Diamonds are forever, or at least for the season
by Jeff Richards, contributing writer
4 years ago | 195 views | 0 0 comments | 4 4 recommendations | email to a friend | print
    Call it diamond madness. Six days a week, the ball fields between Center Street and 100 South, and 200 East and 300 East are alive with activity.

    This season, there are approximately 380 participants registered, playing on 44 teams in nine different city recreation leagues, said John Geiger, Moab city's recreation coordinator. Add in the many volunteer coaches and support staff, plus the 30 or so city recreation employees (including umpires and grounds crew), along with the numerous fans filling the bleachers each game, and it's easy to see why the ball fields are so busy from late May through July.
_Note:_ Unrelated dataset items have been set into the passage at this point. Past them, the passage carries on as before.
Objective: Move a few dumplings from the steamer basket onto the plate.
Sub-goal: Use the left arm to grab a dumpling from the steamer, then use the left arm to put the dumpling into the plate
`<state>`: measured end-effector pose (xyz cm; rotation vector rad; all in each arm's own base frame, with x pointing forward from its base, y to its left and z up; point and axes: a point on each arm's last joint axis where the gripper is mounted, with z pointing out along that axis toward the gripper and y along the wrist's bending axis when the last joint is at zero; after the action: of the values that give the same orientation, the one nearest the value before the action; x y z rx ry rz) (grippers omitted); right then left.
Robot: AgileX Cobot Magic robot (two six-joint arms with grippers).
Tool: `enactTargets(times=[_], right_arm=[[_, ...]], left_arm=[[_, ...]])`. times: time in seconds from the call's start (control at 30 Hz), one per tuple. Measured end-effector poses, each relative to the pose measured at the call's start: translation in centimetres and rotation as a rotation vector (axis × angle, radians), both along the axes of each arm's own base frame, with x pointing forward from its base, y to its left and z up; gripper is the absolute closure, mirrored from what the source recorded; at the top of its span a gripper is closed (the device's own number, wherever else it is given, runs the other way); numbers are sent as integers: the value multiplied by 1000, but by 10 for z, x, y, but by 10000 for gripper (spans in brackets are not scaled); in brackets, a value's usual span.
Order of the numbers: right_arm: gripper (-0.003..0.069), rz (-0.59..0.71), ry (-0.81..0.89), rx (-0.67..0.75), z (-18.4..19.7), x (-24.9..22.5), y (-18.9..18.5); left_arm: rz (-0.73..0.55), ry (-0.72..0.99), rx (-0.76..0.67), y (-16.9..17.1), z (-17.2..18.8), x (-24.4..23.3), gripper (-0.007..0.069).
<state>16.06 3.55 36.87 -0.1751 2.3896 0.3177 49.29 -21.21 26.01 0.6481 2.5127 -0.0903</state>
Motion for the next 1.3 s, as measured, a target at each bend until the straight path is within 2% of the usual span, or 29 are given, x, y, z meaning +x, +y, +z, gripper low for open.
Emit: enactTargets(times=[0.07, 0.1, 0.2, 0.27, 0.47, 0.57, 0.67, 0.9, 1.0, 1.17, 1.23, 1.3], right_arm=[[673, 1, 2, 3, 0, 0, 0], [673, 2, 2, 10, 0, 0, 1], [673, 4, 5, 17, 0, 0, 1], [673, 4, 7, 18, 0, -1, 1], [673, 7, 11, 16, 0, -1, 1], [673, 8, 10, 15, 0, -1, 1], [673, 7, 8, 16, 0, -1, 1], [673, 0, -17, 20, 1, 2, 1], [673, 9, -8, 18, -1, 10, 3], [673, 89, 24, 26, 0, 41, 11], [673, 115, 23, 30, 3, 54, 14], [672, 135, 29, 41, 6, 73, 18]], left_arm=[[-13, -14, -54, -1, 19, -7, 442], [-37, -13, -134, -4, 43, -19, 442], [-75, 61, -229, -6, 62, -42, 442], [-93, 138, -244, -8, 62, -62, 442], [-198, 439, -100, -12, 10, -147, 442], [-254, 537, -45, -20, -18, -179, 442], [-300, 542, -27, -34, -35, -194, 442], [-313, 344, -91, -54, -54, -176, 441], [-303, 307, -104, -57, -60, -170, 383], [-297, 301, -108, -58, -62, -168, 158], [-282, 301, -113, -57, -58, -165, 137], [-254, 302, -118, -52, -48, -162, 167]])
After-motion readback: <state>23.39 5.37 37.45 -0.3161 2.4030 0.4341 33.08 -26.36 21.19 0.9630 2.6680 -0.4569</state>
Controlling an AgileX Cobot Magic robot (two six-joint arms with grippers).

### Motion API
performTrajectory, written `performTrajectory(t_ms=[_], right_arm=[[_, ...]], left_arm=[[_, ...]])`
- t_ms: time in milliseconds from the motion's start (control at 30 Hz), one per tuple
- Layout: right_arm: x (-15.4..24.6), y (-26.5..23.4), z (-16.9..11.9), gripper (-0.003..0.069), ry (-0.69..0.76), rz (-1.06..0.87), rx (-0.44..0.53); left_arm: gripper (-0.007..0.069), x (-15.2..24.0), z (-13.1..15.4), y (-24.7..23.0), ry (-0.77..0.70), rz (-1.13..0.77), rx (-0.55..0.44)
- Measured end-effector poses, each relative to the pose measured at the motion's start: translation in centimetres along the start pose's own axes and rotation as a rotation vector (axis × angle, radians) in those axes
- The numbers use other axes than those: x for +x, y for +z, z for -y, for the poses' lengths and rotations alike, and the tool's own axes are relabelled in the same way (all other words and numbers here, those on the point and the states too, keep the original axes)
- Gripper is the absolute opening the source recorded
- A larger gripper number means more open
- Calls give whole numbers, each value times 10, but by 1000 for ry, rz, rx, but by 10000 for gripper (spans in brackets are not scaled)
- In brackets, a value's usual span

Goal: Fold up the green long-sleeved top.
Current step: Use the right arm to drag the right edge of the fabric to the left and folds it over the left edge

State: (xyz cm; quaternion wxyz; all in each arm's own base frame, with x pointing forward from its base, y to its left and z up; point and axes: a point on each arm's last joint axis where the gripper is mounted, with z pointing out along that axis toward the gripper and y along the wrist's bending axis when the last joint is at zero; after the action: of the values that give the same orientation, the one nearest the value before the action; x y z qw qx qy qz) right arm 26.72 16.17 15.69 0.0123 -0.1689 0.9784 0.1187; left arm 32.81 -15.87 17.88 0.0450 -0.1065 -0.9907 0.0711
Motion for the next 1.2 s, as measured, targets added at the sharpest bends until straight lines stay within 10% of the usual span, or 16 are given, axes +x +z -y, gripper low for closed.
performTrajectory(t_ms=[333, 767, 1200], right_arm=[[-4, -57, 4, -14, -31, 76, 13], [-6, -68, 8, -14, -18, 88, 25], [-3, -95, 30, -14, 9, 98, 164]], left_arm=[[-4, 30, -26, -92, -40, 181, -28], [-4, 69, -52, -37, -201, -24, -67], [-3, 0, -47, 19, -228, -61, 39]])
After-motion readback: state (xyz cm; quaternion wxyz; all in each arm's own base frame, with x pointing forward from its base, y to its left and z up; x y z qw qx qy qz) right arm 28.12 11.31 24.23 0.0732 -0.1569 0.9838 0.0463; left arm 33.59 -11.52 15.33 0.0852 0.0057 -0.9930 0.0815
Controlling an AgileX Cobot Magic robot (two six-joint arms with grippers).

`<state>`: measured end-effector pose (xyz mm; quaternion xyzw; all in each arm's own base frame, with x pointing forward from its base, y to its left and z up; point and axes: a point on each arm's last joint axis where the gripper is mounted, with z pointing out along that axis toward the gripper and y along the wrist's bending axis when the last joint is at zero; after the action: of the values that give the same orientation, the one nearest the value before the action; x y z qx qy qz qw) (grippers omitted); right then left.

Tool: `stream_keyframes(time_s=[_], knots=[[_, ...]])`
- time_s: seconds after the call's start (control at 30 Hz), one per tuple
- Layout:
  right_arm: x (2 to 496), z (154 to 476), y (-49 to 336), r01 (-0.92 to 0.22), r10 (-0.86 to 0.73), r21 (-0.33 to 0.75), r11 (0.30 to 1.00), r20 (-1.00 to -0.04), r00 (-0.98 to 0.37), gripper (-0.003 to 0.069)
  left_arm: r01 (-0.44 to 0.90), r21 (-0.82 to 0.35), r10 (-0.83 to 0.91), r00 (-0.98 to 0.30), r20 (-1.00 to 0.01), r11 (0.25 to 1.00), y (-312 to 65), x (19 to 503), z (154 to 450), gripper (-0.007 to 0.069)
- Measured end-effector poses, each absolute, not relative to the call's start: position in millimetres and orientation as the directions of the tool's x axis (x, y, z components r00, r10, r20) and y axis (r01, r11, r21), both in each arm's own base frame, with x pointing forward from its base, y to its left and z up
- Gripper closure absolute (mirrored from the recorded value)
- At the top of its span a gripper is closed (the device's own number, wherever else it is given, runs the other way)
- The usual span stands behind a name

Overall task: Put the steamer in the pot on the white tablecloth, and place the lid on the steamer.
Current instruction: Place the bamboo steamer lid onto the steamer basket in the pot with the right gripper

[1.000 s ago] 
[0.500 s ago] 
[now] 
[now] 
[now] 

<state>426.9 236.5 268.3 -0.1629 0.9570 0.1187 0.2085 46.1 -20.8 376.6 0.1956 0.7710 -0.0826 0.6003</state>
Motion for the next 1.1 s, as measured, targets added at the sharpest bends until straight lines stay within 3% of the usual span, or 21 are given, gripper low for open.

     "The ballparks are really the place for people to be," said Geiger. "It's where a lot of families spend their summer." Even when the four fields aren't being used for games, they are usually filled with practicing players, added Geiger.

    The oldest and youngest leagues are the most popular, with the adult co-ed softball league and the co-ed tee-ball league for 5- and 6-year-olds each boasting 10 teams.

    One league, the Fox softball league for girls in seventh through ninth grades, has three teams but also plays regularly scheduled games with three other out-of-town teams (one from Monticello and two from Blanding).

    The other six leagues (Jugs, Mustang, and Pinto baseball, and Coach Pitch, Falcon, and Filly softball) are comprised of teams of varying ages. Four of the leagues have three teams each, Pinto has four, and Jugs has five. The youngest two leagues in the group (Jugs baseball and Coach Pitch softball) both make use of coach-operated automatic pitching machines.

    The tee-ball games aren't scored, and emphasis is on participation (everyone bats each inning) and on learning the fundamentals of the game and its rules. As the kids get older, of course, play gets more competitive. Several of the older youth leagues will culminate play by sending their top teams to the various state tournaments being held in mid-July.

    Joel Hickok, recreation assistant, said that several new amenities and improvements will soon be underway at the ball park facilities. People may have noticed that the old light poles have already been removed. Later this summer and fall, after the current season play ends, metal light towers will installed, with the total number of poles being only half as many as before. Also to be added later are new vinyl-coated fences lining each field, plus new bleachers, and landscaping behind the fences in center field.

    "The new lights will allow us to light up each field independently, and to also control the amount of light independently," said Hickok, adding that a home run net will also be added to the adult softball field fences to limit the number of balls going into the street and surrounding yards. "We'll be able to raise and lower the net as needed," he added.

    One thing fans can expect to see soon are new working scoreboards at each field, Geiger said. Three scoreboards, which cost $4,500 each, were donated by local business owners, two of whom purchased a scoreboard outright and two who combined their resources to purchase a scoreboard. Geiger said a fourth board will be donated and installed later this season.